Observation data Epoch J2000.0 Equinox ICRS
- Constellation: Camelopardalis
- Right ascension: 08^{h} 01^{m} 42.44039^{s}
- Declination: +60° 19′ 27.8068″
- Apparent magnitude (V): 6.02 (6.3 + 7.5)

Characteristics
- Evolutionary stage: main sequence
- Spectral type: A3VpSrSiCrEu
- B−V color index: 0.158±0.005
- Variable type: α^{2} CVn

Astrometry
- Radial velocity (R_{v}): −2.2 km/s
- Proper motion (μ): RA: −25.627 mas/yr Dec.: −26.731 mas/yr
- Parallax (π): 11.2405±0.2219 mas
- Distance: 290 ± 6 ly (89 ± 2 pc)
- Absolute magnitude (M_{V}): 1.05

Orbit
- Period (P): 6.6504±0.0089
- Semi-major axis (a): 0.055±0.018″
- Eccentricity (e): 0.706±0.024
- Inclination (i): 55.4±2.9°
- Longitude of the node (Ω): 118.3±20.1°
- Periastron epoch (T): 2001.2281±0.025
- Argument of periastron (ω) (secondary): 8.3±1.8°
- Semi-amplitude (K_{1}) (primary): 12.08±0.45 km/s

Details

53 Cam A
- Mass: 2.074±0.012 M_{☉}
- Radius: 2.36±0.10 R_{☉}
- Luminosity: 24.9±1.15 L_{☉}
- Surface gravity (log g): 3.70±0.10 cgs
- Temperature: 8,400±150 K
- Rotation: 8.02681±0.00004 d
- Rotational velocity (v sin i): 12.5±0.5 km/s
- Age: 615+56 −51 Myr
- Other designations: 53 Cam, AX Cam, BD+60°1105, FK5 302, GC 10822, HD 65339, HIP 39261, HR 3109, SAO 14402, CCDM 08017+6019, WDS J08017+6019

Database references
- SIMBAD: data

= 53 Camelopardalis =

Star in the constellation Camelopardalis

53 Camelopardalis is a binary star system in the northern circumpolar constellation of Camelopardalis, located 290 light-years away from the Sun as determined by parallax measurements. It has the variable star designation AX Camelopardalis; 53 Camelopardalis is the Flamsteed designation. This object is dimly visible to the naked eye as a white hued star with a baseline apparent visual magnitude of +6.02. It is a single-lined spectroscopic binary system with an orbital period of 6.63 years and a high eccentricity of about 0.7. The "a sin i" value of the primary is 280 Gm, where a is the semimajor axis and i is the orbital inclination.
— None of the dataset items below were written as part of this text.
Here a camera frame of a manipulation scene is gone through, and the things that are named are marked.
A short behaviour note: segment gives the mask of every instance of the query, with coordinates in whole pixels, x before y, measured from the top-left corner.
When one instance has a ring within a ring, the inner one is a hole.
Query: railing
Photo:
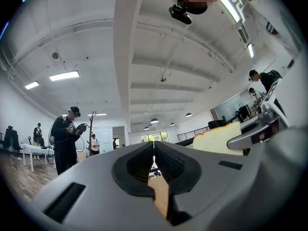
[[[202,133],[202,132],[208,131],[208,130],[210,130],[210,128],[205,127],[205,128],[201,128],[201,129],[198,129],[198,130],[188,132],[188,133],[178,134],[178,139],[179,139],[179,141],[188,140],[188,139],[195,137],[198,133]]]

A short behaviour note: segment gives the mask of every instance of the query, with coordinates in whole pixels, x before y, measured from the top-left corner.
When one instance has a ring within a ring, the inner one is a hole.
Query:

The visible component is a well-studied magnetic Ap star with a stellar classification of A3VpSrSiCrEu and a visual magnitude of 6.3. The magnetic field topology of 53 Camelopardalis is complex, and is accompanied by abundance variations across the surface of elements like silicon, calcium, titanium, iron, and neodymium.

Tadeusz Jarzębowski discovered that 53 Camelopardalis is a variable star, in 1960. It is classified as an Alpha^{2} Canum Venaticorum type variable star and the combined brightness of the system varies from magnitude +6.00 down to +6.05 with a rotationally modulated period of 8.0278 days.

The primary has 2.1 times the mass of the Sun and 2.4 times the Sun's radius. It is spinning with a projected rotational velocity of 12.5 km/s and a rotation period of 8.0268 days. The inclination angle of the pole is estimated to be 57±5 °. The star is about 615 million years old and is radiating 25 times the luminosity of the Sun from its photosphere at an effective temperature of 8,400 K.